Hinter diesen Suchbewegungen steckt die Frage aller Fragen – die nach dem Sinn des Lebens. Es ist, wie es immer war: Für die, die sich nicht um das nackte Überleben kümmern müssen, deren Existenz nicht bedroht ist, eröffnet die Krise einen Raum, darüber nachzudenken, in welcher Gesellschaft wir eigentlich leben wollen. Aber auch denjenigen, denen in diesen Wochen nur wenige Minuten zwischen Tür (Job) und Angel (etwa Zweitjob, Familie, Pflege von Angehörigen etc.) bleiben, stellen sich Fragen, sie suchen nach Antworten.

Interessant ist, dass diese Antworten diesmal über Milieu-, Alters-, Berufs-, Partei- und allgemeine Haltungs- und Ansichtsgrenzen hinweg ähnlich ausfallen – dass das Grundgefühl gleich ist, ein allgemeiner Wunsch erkennbar wird. Und dieser Wunsch lautet: Seht mich! Seht uns! Seht unsere wirklichen Bedürfnisse – jenseits unseres (konsumtiven) Verhaltens! Gemeint sind alle Bedürfnisse, die damit zu tun haben, wie man sich wünscht, behandelt zu werden.

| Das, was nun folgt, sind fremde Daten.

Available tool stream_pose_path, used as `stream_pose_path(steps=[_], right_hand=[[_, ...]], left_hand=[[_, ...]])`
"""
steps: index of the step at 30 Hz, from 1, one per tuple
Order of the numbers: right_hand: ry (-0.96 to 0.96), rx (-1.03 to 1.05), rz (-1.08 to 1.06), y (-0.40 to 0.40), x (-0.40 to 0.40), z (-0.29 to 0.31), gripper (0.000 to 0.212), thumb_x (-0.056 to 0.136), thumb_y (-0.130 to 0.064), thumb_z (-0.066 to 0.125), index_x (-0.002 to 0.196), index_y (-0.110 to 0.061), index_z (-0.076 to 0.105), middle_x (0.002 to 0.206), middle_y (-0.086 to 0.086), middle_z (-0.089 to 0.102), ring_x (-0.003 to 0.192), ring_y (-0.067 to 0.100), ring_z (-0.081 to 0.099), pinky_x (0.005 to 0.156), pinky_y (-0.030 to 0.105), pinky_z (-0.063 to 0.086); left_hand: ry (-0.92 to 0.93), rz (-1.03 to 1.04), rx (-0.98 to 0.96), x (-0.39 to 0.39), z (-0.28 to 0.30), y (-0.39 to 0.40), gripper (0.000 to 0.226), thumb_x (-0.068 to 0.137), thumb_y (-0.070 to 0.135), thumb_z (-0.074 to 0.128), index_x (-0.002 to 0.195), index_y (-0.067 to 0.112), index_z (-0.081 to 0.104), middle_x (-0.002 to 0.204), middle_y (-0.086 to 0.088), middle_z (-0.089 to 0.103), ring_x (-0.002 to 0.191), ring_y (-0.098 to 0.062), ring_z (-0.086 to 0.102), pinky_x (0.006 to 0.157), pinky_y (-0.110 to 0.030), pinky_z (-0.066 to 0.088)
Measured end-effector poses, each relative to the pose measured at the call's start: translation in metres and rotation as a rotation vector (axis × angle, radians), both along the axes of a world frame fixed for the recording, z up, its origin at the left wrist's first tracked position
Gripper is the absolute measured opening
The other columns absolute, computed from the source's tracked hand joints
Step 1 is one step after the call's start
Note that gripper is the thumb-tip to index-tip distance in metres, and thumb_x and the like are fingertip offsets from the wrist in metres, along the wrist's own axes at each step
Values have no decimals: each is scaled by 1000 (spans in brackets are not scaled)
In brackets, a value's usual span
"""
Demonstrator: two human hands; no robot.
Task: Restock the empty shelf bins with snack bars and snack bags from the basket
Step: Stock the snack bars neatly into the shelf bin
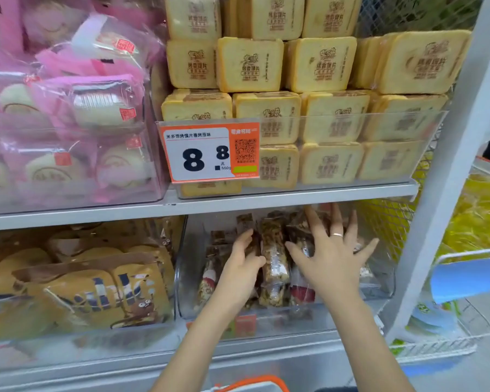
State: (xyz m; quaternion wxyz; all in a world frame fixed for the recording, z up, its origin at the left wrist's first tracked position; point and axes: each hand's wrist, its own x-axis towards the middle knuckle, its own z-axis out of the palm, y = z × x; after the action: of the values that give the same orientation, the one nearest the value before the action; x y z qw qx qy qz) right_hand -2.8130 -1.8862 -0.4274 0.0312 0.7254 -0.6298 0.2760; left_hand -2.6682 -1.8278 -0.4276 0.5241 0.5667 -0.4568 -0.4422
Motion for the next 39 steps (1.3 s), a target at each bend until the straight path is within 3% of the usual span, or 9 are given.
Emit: stream_pose_path(steps=[5,9,12,16,22,26,31,36,39], right_hand=[[-26,-60,81,13,5,6,63,82,-71,29,141,-48,31,158,3,18,146,33,-1,105,72,-3],[102,-40,96,23,9,-2,76,69,-78,49,139,-51,32,160,0,6,145,34,-8,102,73,-1],[102,13,70,21,4,-2,75,67,-66,64,135,-49,38,160,-3,0,145,31,-12,104,71,-2],[50,0,57,23,9,-1,67,63,-52,72,126,-40,50,160,0,8,145,34,-6,102,73,-2],[21,12,53,23,10,0,68,63,-49,72,126,-41,49,160,-2,7,145,31,-7,103,72,-2],[21,29,65,20,9,1,69,64,-52,70,128,-43,46,160,-3,6,145,30,-8,104,71,-3],[7,34,40,18,10,5,66,63,-48,73,124,-44,46,159,-2,10,145,31,-5,104,72,0],[18,31,44,16,8,4,63,64,-47,71,123,-42,48,159,0,12,145,32,-3,103,73,2],[26,25,52,16,7,4,63,64,-48,72,122,-40,50,159,0,13,145,33,-1,103,73,2]], left_hand=[[-165,-153,72,-2,-1,4,53,91,-5,40,138,19,48,142,5,47,133,-7,39,115,-32,29],[-227,-101,91,10,3,8,56,81,-15,35,110,18,70,124,4,62,121,-9,53,110,-33,36],[-414,167,51,27,3,12,51,86,-10,35,94,24,72,105,-3,69,84,-18,63,78,-28,51],[-592,281,230,48,-9,-3,38,93,9,41,130,11,51,100,-10,63,60,-17,53,49,-24,39],[-610,24,327,46,-17,-48,51,99,37,39,146,19,30,144,-10,42,125,-30,46,87,-27,35],[-436,43,388,47,-16,-65,44,100,35,34,140,18,42,143,-7,44,127,-28,44,96,-32,34],[-628,27,428,62,-25,-82,41,101,8,27,138,8,43,141,-13,45,124,-28,46,92,-26,37],[-734,-18,506,72,-39,-88,51,102,14,24,152,20,15,160,-6,-2,146,-27,-2,116,-35,11],[-789,-88,559,76,-44,-91,50,103,33,20,152,29,11,159,-1,-7,146,-27,-8,118,-43,2]])
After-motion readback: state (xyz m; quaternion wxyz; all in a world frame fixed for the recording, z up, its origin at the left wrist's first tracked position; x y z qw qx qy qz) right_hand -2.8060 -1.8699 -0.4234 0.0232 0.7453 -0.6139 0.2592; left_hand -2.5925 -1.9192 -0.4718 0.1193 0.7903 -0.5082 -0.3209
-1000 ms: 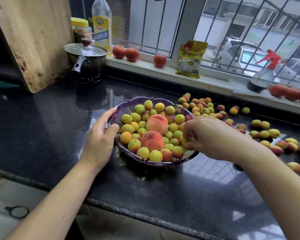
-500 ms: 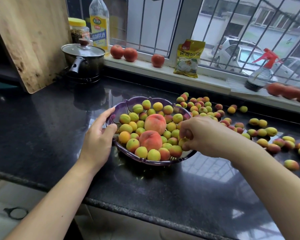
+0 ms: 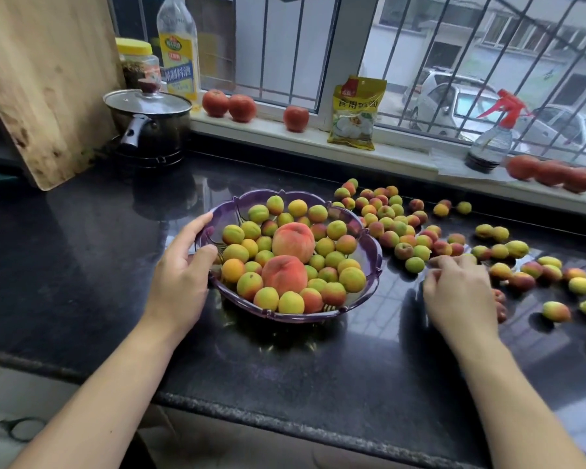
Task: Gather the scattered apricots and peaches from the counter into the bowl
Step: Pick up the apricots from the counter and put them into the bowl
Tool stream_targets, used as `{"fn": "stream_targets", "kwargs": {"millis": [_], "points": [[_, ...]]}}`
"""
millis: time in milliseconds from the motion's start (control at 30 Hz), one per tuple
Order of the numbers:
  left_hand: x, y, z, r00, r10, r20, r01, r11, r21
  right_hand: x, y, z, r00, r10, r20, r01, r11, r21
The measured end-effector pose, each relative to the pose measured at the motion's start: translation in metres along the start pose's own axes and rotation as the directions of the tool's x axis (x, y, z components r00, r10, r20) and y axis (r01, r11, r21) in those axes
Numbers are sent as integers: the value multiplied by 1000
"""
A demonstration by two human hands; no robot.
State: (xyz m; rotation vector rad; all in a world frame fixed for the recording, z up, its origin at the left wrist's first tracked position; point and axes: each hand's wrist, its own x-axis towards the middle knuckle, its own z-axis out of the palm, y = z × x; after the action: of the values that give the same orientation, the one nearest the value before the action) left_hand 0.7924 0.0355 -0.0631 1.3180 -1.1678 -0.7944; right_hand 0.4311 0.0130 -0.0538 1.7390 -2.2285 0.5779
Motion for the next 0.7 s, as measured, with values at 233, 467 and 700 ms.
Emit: {"fn": "stream_targets", "kwargs": {"millis": [233, 467, 700], "points": [[2, -2, 2, 1000, 17, -6, -17, 1000, -5, 2, 2, 7, 992, 45, 114, -39, 998, -51], [1, -2, 1, 1000, 29, -10, -29, 1000, 5, -2, -6, -3, 999, 35, -20, -30, 978, 207], [1, -1, 2, 1000, 20, 3, -20, 1000, -13, -16, -17, -13, 989, 12, 145, -131, 507, 852]]}}
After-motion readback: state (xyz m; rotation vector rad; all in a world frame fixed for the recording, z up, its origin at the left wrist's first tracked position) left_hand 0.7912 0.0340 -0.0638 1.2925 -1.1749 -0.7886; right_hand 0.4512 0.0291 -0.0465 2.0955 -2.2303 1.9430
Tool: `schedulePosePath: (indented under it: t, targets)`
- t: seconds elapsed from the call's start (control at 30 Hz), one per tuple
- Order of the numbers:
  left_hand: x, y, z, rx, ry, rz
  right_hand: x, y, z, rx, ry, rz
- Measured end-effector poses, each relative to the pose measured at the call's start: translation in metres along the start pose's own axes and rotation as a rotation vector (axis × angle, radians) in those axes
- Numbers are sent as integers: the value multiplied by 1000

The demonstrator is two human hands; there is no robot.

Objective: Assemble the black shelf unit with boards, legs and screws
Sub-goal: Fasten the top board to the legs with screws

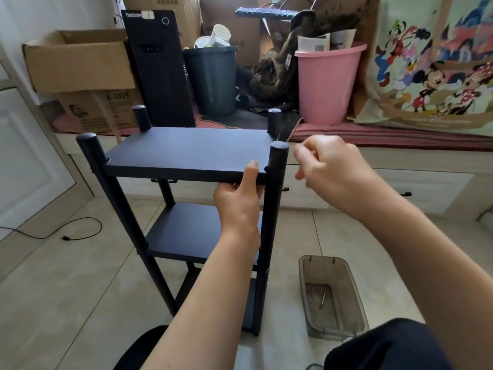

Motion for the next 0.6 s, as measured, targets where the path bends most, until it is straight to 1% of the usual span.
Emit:
schedulePosePath:
  t: [0.03,0.07,0.17,0.23,0.37,0.47,0.6]
  targets:
    - [0,0,-1,2,-6,9,0,4,12,-91,60,-72]
    - [0,0,-3,-2,-11,14,0,3,23,-119,117,-101]
    - [0,1,-5,-39,-8,41,-5,-13,38,-35,215,-110]
    - [0,2,-4,-56,-7,63,-5,-16,39,15,298,-148]
    - [1,3,-4,-70,-13,48,0,-16,44,37,448,-190]
    - [1,1,0,-61,-18,68,-3,-20,47,36,481,-161]
    - [-1,4,5,-69,-1,68,-10,-26,48,67,439,-91]
Point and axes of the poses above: each hand's wrist, its own x-axis away from the middle knuckle, its own y-axis out of the back of the hand, z = x × y, the point moved 8 cm from there along -x, towards the middle knuckle, and after that the axes turned 9 degrees about -y, right-handed, at the moved point
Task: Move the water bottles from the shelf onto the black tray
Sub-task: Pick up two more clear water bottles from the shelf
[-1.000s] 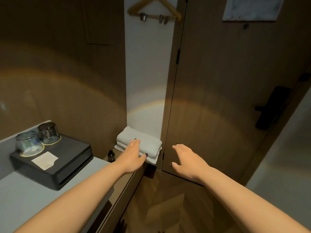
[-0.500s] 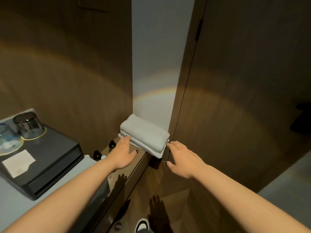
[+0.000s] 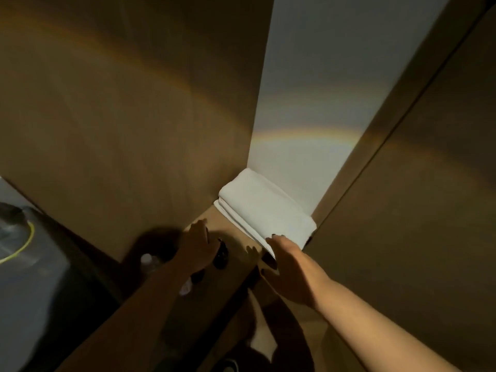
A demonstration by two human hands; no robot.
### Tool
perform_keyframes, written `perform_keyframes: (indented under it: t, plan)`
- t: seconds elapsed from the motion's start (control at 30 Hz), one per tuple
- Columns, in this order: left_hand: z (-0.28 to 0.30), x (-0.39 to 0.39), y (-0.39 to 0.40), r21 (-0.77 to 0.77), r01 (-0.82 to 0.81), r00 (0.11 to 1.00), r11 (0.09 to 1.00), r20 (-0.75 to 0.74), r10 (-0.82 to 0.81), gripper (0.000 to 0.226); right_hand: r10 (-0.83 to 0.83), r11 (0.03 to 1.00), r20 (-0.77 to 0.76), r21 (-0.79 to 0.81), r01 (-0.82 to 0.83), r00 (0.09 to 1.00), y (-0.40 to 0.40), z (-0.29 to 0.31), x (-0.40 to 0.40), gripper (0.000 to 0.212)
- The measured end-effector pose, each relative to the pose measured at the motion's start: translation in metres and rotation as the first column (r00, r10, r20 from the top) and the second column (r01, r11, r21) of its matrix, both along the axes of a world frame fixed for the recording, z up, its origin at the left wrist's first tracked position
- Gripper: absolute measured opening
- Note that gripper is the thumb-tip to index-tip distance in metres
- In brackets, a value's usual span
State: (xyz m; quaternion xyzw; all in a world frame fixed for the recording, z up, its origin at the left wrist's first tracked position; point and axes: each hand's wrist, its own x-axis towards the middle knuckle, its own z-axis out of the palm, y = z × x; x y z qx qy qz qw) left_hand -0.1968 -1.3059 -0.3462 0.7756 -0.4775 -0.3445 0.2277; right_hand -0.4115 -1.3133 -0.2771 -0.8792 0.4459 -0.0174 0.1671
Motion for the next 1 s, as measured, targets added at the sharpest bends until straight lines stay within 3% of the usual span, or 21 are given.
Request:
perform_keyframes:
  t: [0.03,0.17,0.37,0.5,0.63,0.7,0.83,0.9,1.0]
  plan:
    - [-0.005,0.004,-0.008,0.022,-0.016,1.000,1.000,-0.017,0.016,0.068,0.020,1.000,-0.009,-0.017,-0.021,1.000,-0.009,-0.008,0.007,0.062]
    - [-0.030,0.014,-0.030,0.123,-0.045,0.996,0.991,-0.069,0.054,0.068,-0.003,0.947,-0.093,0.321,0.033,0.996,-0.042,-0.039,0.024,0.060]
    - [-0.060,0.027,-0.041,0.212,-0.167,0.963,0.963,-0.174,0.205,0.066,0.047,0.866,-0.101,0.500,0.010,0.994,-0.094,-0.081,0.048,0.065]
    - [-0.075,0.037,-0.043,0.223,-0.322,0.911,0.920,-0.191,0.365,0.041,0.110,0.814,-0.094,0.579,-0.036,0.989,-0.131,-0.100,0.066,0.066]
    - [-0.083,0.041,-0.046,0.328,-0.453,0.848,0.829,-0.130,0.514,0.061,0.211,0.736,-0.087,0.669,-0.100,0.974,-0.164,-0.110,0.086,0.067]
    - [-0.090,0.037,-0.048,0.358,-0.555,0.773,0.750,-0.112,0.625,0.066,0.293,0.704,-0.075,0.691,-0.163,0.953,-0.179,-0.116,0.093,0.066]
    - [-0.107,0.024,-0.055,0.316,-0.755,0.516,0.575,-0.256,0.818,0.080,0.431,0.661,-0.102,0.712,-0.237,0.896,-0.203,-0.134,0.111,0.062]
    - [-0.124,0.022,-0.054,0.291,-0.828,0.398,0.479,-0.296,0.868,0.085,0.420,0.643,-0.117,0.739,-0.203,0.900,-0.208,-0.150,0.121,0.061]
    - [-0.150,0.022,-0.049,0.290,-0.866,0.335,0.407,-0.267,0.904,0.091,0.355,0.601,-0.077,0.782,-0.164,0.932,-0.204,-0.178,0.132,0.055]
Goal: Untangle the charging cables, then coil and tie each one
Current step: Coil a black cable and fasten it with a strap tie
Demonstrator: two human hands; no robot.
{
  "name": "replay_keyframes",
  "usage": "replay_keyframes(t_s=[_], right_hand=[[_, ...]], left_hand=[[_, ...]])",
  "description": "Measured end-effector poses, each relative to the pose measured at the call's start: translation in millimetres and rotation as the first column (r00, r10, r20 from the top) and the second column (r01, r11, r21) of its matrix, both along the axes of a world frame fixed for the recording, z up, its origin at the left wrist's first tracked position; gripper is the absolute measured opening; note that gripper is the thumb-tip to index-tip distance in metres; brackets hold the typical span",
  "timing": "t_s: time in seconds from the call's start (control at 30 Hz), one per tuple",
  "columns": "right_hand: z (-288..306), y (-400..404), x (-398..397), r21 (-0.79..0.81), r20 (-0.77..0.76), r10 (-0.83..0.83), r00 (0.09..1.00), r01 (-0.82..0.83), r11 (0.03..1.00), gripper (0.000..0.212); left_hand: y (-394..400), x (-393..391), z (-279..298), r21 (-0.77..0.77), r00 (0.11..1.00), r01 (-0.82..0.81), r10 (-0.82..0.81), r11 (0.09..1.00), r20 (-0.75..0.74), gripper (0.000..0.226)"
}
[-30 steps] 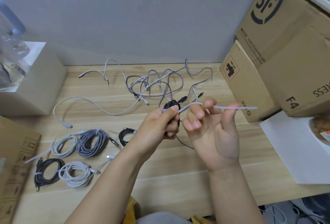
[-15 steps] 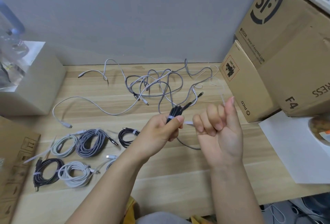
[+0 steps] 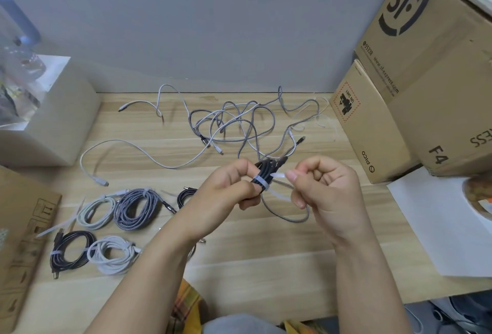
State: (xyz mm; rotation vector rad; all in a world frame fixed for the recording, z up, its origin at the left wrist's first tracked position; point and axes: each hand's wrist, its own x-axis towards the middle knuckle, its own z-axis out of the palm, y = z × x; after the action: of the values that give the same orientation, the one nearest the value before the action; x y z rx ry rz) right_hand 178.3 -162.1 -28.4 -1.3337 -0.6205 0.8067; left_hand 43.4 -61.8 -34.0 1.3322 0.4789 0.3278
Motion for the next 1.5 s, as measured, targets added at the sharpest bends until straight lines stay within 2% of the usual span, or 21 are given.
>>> replay_keyframes(t_s=[0.17, 0.27, 0.4, 0.53, 0.7, 0.8, 0.93, 1.03, 1.13, 1.27, 1.3, 1.33, 1.43, 1.5], right_hand=[[-0.4, -0.6, 2.9, -0.065, 0.093, 0.077, 0.993, -0.071, 0.995, 0.018], [0.9, -1.1, 6.2, -0.081, 0.092, 0.138, 0.986, -0.130, 0.988, 0.019], [2.1, -1.7, 12.9, -0.116, 0.093, 0.223, 0.970, -0.212, 0.970, 0.019], [2.0, -0.5, 14.5, -0.156, 0.101, 0.324, 0.941, -0.307, 0.939, 0.017], [-12.1, 2.4, -3.4, -0.059, 0.149, 0.182, 0.972, -0.175, 0.983, 0.016], [-25.3, 4.6, -16.8, -0.004, 0.169, 0.148, 0.974, -0.150, 0.989, 0.013], [-34.1, 5.7, -20.2, -0.042, 0.421, 0.132, 0.897, -0.126, 0.991, 0.019], [-36.0, 6.0, -20.2, -0.062, 0.622, 0.114, 0.775, -0.097, 0.993, 0.016], [-39.9, 7.1, -19.0, -0.109, 0.682, 0.100, 0.724, -0.035, 0.993, 0.013], [-45.5, 6.7, -21.0, -0.207, 0.801, 0.138, 0.583, 0.053, 0.977, 0.013], [-41.8, 6.8, -25.1, -0.217, 0.793, 0.144, 0.591, 0.054, 0.975, 0.011], [-34.6, 6.6, -31.2, -0.201, 0.756, 0.139, 0.639, 0.024, 0.979, 0.008], [-6.9, 6.5, -52.0, 0.005, 0.583, 0.101, 0.806, -0.128, 0.992, 0.014], [4.3, 3.6, -57.3, 0.086, 0.446, 0.091, 0.890, -0.144, 0.986, 0.018]], left_hand=[[0.2, -0.6, 1.8, 0.010, 0.999, 0.049, -0.049, 0.999, -0.011, 0.010], [2.5, -2.3, -3.8, 0.038, 0.995, 0.093, -0.092, 0.995, -0.028, 0.008], [3.2, -5.0, -6.0, 0.085, 0.978, 0.206, -0.202, 0.975, -0.061, 0.018], [3.6, -4.5, -7.8, 0.096, 0.974, 0.221, -0.214, 0.970, -0.074, 0.016], [6.9, -2.0, -11.4, 0.061, 0.988, 0.147, -0.144, 0.987, -0.054, 0.018], [8.9, -1.2, -16.9, 0.079, 0.992, 0.107, -0.101, 0.991, -0.072, 0.014], [9.7, -1.6, -23.5, 0.112, 0.986, 0.116, -0.101, 0.987, -0.134, 0.012], [10.3, -1.6, -26.8, 0.164, 0.983, 0.107, -0.079, 0.981, -0.167, 0.010], [10.1, -0.4, -32.2, 0.145, 0.978, 0.136, -0.110, 0.980, -0.175, 0.023], [7.8, 0.4, -37.6, 0.121, 0.970, 0.179, -0.155, 0.976, -0.187, 0.016], [7.0, 1.6, -37.5, 0.121, 0.971, 0.172, -0.147, 0.978, -0.188, 0.013], [5.7, 3.4, -38.2, 0.130, 0.969, 0.168, -0.139, 0.977, -0.203, 0.012], [-0.4, 6.9, -34.3, 0.200, 0.960, 0.181, -0.128, 0.963, -0.250, 0.010], [-5.4, 10.9, -31.4, 0.196, 0.957, 0.193, -0.141, 0.961, -0.252, 0.002]])
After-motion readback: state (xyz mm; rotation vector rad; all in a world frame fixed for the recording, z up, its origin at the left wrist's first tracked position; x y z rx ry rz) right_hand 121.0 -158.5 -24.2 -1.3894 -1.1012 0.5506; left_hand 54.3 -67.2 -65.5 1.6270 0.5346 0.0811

In diesen Tagen wird so etwas wie eine Eigenzeit spürbar, vielleicht müsste man eher von einer Eigenschwingung, von dem Existenzwunsch des Selbst sprechen – von einem Selbst, das die Erwartungen des Außen vor der Tür lässt. So leicht ist dieser Eigentakt in Zeiten der „Normalität“ nicht zu greifen, weil wir uns auf die vielen Ablenkungen beziehen, die uns tagtäglich angeboten werden. Weil wir Fremderwartungen in Eigenerwartungen verwandeln. Weil wir in Strukturen gefangen sind, die uns vorzugeben scheinen, wie zu handeln ist. Wir alle haben dieses Leben gelebt, aber so richtig Freude hat es uns schon lange nicht mehr bereitet.

Da aber Corona uns verleitet zu glauben, dass wir alle ein wenig gleicher sind als vorher, fällt es plötzlich leicht, die Mauer zu Nachbarn, Kolleginnen und Vorgesetzten zu durchbrechen, zu sagen, wie es uns wirklich geht – über Sorgen zu sprechen, seine Sehnsüchte zu benennen: Man möchte nicht mehr das Leben der Anderen führen, sondern sein eigenes Leben; möchte nicht mehr in das Hamsterrad zurück, sondern Zeit haben für seine Familie und die Erfüllung seiner Wünsche. Es ist eine Zeit, in der die Betäubung der Moderne plötzlich nachlässt und der Mensch auf sich selbst zurückgeworfen wird.

Gewiss: Manche werden sich „nach Corona“ freuen, erneut in das Spiel der Selbstbetäubung einzusteigen, weil sie die Konfrontation mit sich selbst nicht ertragen. Aber denen, die verstehen, dass die alte Normalität ihnen Eigenzeit geraubt hat, fällt nun die Aufgabe zu, für eine Strukturänderung zu sorgen: Die wirklich radikale Aufgabe beginnt erst nach der Krise – weil alle Organisationen darauf angelegt sind, auf dem schnellsten Wege wieder zurück in ihre Pfadabhängigkeiten zu gelangen. Auch Hochschulen können sich dem nicht entziehen. Sie müssen die Fragen nach dem guten, eigenbestimmten Leben in Lehre und Forschung thematisieren – und daran arbeiten, die Gesellschaft dem Menschen wieder näherzubringen.